Incendies is a hard film to put into words. It was shocking, moving, emotional and intriguing but still very scattered amongst a vast field of intricate subplots, which can lose you. The film is constantly interchanging between decades and countries to tell the two intertwining stories. It uses titles to indicate the people and places each segment is focusing on and relies heavily on your ability to recognize the characters. They do this because there is a lot that happens in the main character’s past that needs to come to light, they could have simply told us what happened, but if an audience doesn’t experience something, they cant feel it.

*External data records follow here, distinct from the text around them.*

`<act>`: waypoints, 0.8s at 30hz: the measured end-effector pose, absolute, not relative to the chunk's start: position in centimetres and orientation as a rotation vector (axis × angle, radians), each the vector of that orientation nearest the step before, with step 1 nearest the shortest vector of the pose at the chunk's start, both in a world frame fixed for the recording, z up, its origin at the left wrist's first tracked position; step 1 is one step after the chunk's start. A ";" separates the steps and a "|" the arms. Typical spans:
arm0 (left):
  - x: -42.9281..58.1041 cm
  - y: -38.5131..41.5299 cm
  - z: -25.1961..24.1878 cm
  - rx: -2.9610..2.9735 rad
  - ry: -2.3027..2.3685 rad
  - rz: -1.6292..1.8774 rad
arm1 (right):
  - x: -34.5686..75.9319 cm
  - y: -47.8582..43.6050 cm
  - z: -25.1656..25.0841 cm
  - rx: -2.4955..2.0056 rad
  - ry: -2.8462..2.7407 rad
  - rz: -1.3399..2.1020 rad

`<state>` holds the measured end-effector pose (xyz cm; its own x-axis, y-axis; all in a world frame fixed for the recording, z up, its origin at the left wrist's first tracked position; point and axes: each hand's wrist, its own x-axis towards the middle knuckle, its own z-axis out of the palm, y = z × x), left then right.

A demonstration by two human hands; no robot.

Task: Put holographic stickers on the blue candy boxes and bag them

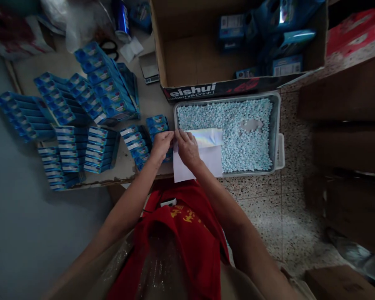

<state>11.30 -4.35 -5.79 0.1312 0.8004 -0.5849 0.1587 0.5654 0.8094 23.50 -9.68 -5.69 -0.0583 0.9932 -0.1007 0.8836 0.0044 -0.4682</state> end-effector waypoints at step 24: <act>12.1 -4.8 -4.0 0.504 1.357 0.474 | 24.3 -11.0 -4.8 -2.102 -2.034 0.596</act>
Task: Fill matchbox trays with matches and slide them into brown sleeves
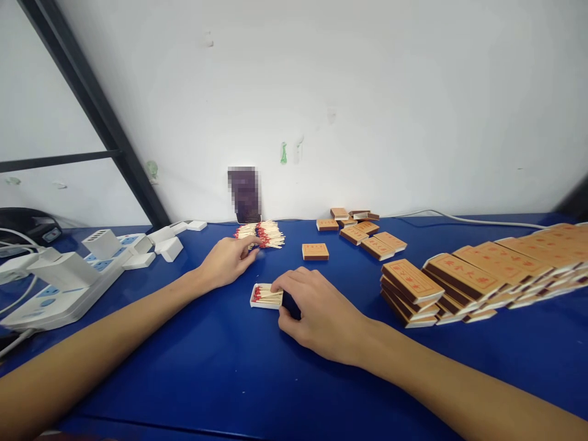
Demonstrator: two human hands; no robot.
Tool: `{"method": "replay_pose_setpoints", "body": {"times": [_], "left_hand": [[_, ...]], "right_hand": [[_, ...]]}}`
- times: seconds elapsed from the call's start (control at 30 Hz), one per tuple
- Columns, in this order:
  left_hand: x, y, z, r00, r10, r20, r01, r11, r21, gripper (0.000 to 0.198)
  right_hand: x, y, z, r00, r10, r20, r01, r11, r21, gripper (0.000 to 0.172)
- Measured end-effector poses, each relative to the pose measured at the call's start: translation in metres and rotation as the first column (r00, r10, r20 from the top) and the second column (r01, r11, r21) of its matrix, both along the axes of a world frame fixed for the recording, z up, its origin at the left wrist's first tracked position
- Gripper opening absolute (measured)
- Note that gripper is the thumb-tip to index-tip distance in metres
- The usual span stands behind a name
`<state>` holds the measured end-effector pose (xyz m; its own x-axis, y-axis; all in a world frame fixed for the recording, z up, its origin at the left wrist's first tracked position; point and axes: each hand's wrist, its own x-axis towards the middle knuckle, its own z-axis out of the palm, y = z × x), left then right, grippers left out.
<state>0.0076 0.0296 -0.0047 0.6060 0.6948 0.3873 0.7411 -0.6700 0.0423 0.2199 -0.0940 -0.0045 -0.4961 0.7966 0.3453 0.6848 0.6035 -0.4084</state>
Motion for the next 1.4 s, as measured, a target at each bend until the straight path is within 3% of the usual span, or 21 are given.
{"method": "replay_pose_setpoints", "body": {"times": [0.2, 0.43, 0.63, 0.87, 1.07, 1.27, 1.4], "left_hand": [[0.012, 0.011, 0.006, 0.992, 0.002, -0.129, 0.019, 0.987, 0.16, 0.025], [0.017, 0.014, 0.004, 0.985, 0.016, -0.174, 0.016, 0.983, 0.183, 0.025], [0.015, 0.014, 0.002, 0.982, 0.002, -0.187, 0.034, 0.982, 0.187, 0.023], [0.015, 0.016, 0.004, 0.957, -0.151, -0.246, 0.194, 0.968, 0.16, 0.029], [0.015, 0.015, 0.007, 0.932, -0.212, -0.294, 0.26, 0.956, 0.133, 0.031], [0.014, 0.015, 0.004, 0.956, -0.21, -0.207, 0.249, 0.95, 0.189, 0.026], [0.013, 0.009, 0.0, 0.958, -0.274, 0.086, 0.258, 0.953, 0.161, 0.015]], "right_hand": [[-0.001, 0.0, 0.003, 0.999, 0.04, -0.001, -0.04, 0.999, -0.005, 0.023], [-0.001, -0.002, 0.003, 0.999, 0.043, -0.006, -0.043, 0.999, 0.007, 0.021], [0.002, 0.002, -0.001, 0.999, -0.038, 0.02, 0.038, 0.999, -0.018, 0.034], [0.008, 0.016, -0.007, 0.986, -0.168, 0.014, 0.169, 0.985, -0.032, 0.037], [0.011, 0.021, -0.01, 0.987, -0.158, -0.03, 0.157, 0.987, -0.027, 0.039], [0.013, 0.027, -0.013, 0.983, -0.168, -0.073, 0.168, 0.986, -0.007, 0.037], [0.013, 0.03, -0.013, 0.978, -0.165, -0.131, 0.165, 0.986, -0.01, 0.033]]}}
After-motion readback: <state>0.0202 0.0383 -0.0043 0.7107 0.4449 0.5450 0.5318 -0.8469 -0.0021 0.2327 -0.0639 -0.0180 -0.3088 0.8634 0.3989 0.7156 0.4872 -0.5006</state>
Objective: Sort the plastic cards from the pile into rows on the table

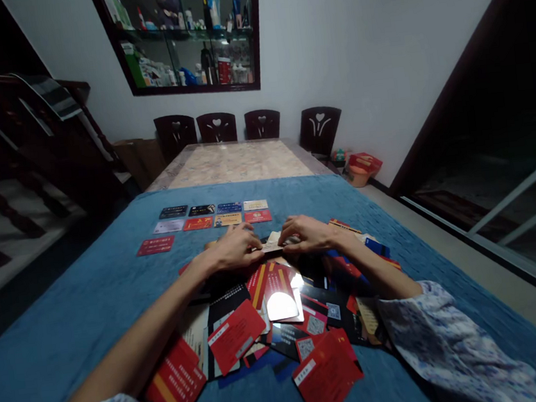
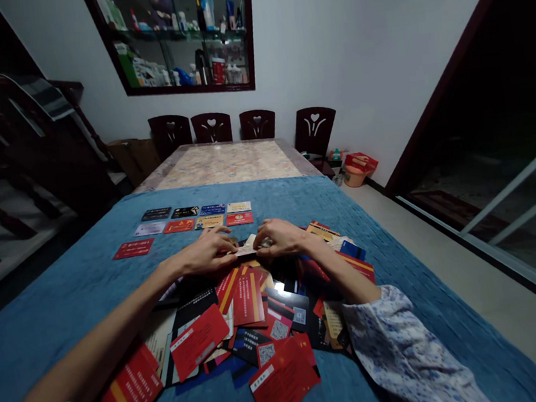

Incendies seems to presume that you are already aware of the historical references mentioned in the movie; a lot of things are glossed over. I got the impression that the film is not a history lesson; it is a reflection of the world. The film plays out like a horror story and quickly hits us down with bleak imagery, there is no fantasy in this movie and Incendies never lets us be taken from its realism. The film being in French with subtitles also helps with the realism depicted and so does the fact that the Palestinians are not subtitled, so we can feel the confusion of the characters. The audience is thrust into a series of wars, the war with ones own family and their society, the war with our country and the war within our selves to keep what we have no matter the cost. We are confronted with ideology we do not understand or relate to, we think that defying your family is so simple, but if you grew up knowing only subservience, things are far less simple. Incendies is not a movie about war and desolation; it is about love despite it.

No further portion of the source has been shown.